Garth Hammers, classic car sales: I’d like to find a way not to bury my head in the sand and not to just be someone yelling with a sign in my hands. I think we need to get organized.
Philip L, LA city employee, I don’t have a well-thought-out life strategy or orientation towards this thing we’re gonna be dealing with starting in a few weeks. Interestingly enough, I’m not afraid. Maybe I should be because as unprepared as I am for what lies ahead, Donald Trump is a billion times more unprepared. And the truth is, I’m actually pretty well prepared. We’ve been doing a lot of disaster planning in my office, and I’ve been pleasantly surprised to see a side of my colleagues I didn’t know existed.
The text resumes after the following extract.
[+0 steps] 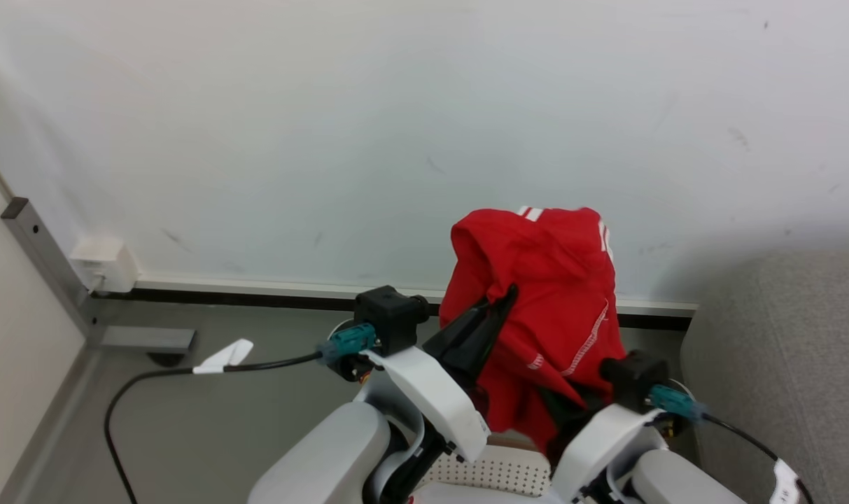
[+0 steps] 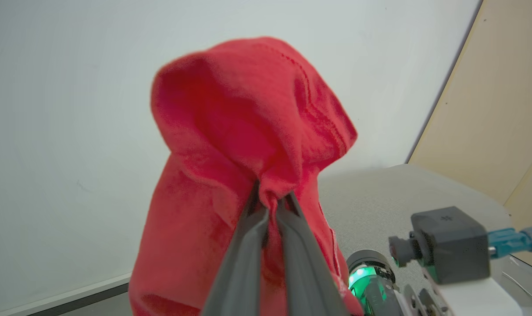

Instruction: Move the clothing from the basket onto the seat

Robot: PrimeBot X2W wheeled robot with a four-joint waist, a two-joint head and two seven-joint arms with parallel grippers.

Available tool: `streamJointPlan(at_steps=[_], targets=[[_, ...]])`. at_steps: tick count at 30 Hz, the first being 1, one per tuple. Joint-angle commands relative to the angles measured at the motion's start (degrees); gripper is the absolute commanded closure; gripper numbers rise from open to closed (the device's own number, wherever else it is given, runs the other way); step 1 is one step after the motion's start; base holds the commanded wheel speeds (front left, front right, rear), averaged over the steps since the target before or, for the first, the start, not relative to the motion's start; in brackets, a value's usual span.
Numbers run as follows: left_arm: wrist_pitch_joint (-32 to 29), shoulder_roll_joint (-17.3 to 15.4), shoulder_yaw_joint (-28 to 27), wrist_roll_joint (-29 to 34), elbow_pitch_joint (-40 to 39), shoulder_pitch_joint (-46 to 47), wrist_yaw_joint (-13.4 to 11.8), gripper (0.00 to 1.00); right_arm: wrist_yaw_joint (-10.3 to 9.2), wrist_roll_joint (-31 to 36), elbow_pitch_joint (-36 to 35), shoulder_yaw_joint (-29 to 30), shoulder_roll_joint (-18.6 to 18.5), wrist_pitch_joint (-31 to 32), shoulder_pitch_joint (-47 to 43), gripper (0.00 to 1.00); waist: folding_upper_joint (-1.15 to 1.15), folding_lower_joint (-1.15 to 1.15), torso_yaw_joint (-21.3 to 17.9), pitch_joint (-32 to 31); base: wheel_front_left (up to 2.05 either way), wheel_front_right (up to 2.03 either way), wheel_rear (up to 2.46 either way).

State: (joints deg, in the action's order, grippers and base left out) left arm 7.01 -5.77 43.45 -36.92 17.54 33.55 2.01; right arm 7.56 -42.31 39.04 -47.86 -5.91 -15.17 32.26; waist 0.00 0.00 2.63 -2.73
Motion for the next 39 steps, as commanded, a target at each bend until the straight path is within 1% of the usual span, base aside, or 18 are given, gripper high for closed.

We’re all committed to resisting this and to making Los Angeles a model of decency, inclusivity, and forward-thinking values. Progress only occurs through struggle and pain. In the end, Donald Trump may very well end up being the best thing that ever happened to LA and California more generally. I’m cautiously hopeful.
Mark Miller, cautiously optimistic writer: I plan to become more political and politically aware in terms of supporting candidates who oppose Trump and his policies, and causes that do the same—environmental, the arts, etc. Some of my activity will, of course, need to be on a wait-and-see basis because Trump hasn’t acted on the issues yet and once he does, we won’t immediately know the results and their time frame. For example, I assume he’ll be torpedoing Obamacare, which would affect me, but the questions are what will replace it, and when? Just about everyone I know is depressed about Trump’s election, so obviously I and my friends and family don’t speak for the Heartland! Still, I’m hoping that at least some of Trump’s policies will benefit America and Americans other than the very rich and business owners—but I’m not counting on it.
Jeremy Robins, filmmaker, educator, and director of the Echoes of Incarceration Project, in Brooklyn NY: In 2017 I’m planning to: 1. get much more involved in political action than I ever have, 2. spend more time getting out of my media bubble, and 3. start hosting monthly pizza gatherings of politically active friends to talk, debate, divide up research projects, and keep each other motivated.
Antonio Sacre, 10th best storyteller in his family: Listen, first to understand, count to three, then speak. (For my career, my marriage, my kids, my cat, and my friends. And strangers).
Eric Schwartz, singer/songwriter: One thing I intend to do is to do a whole bunch of art about Trump and what is going on. Just continue to hold his feet to the fire, will be a bit of a gadfly. Also, brandnewcongress.org is interesting. It’s a campaign to run 400+ non-politician candidates for Congress in 2018. It would be great to flip the house. The more that can be done to hold the Republican stranglehold to two years the better.
Cheke Whitfield, actor: I found nothing to vote for this year, so I took a hands off the wheel approach months ago. I still feel that way. The election results aren’t going to impact my daily life. All I can do is handle what’s in front of me. What happens at the top will happen regardless of what I do. The president doesn’t matter; I matter. Individuals matter. Families matter. The people matter. That’s the way it’s always been and that’s the way it will continue to be on January [twenty-first.] This election and the pitiful choices we had only make that reality clearer to me than ever before.
To other good men and good women: what, if any, changes or actions are you planning to make to deal with America’s new political landscape?